→ **INPUT DATA**
● ● ● ● ● ● ●
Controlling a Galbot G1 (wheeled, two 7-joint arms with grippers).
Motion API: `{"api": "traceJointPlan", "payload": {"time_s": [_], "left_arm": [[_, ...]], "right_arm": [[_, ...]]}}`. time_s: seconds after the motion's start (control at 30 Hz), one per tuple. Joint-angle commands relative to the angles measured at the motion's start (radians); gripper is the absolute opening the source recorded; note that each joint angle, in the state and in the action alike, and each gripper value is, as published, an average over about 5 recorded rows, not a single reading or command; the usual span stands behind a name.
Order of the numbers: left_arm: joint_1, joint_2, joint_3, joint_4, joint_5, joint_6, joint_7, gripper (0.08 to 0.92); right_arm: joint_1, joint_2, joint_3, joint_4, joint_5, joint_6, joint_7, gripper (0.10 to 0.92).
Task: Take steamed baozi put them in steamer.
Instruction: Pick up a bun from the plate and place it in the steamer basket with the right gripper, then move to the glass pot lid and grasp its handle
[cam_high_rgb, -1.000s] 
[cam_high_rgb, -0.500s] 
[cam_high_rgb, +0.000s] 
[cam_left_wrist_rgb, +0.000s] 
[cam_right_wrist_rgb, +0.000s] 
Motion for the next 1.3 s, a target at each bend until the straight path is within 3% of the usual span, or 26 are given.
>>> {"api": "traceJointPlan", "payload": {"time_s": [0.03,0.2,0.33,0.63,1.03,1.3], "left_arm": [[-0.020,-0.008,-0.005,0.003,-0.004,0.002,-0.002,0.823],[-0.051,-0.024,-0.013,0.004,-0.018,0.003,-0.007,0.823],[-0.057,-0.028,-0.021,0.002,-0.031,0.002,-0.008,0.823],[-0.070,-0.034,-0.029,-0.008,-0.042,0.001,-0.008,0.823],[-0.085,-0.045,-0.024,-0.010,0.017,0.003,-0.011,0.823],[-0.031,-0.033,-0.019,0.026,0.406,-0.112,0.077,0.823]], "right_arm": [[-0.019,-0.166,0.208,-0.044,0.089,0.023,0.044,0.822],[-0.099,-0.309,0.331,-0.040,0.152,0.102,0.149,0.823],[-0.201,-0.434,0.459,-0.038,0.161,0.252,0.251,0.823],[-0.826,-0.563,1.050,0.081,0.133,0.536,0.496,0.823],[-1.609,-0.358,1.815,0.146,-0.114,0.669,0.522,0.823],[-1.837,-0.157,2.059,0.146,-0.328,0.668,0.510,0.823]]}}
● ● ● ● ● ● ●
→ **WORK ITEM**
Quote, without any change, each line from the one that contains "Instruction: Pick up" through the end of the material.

→ **SOLUTION BELOW**
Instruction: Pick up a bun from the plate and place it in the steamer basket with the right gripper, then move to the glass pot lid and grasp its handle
[cam_high_rgb, -1.000s] 
[cam_high_rgb, -0.500s] 
[cam_high_rgb, +0.000s] 
[cam_left_wrist_rgb, +0.000s] 
[cam_right_wrist_rgb, +0.000s] 
Motion for the next 1.3 s, a target at each bend until the straight path is within 3% of the usual span, or 26 are given.
>>> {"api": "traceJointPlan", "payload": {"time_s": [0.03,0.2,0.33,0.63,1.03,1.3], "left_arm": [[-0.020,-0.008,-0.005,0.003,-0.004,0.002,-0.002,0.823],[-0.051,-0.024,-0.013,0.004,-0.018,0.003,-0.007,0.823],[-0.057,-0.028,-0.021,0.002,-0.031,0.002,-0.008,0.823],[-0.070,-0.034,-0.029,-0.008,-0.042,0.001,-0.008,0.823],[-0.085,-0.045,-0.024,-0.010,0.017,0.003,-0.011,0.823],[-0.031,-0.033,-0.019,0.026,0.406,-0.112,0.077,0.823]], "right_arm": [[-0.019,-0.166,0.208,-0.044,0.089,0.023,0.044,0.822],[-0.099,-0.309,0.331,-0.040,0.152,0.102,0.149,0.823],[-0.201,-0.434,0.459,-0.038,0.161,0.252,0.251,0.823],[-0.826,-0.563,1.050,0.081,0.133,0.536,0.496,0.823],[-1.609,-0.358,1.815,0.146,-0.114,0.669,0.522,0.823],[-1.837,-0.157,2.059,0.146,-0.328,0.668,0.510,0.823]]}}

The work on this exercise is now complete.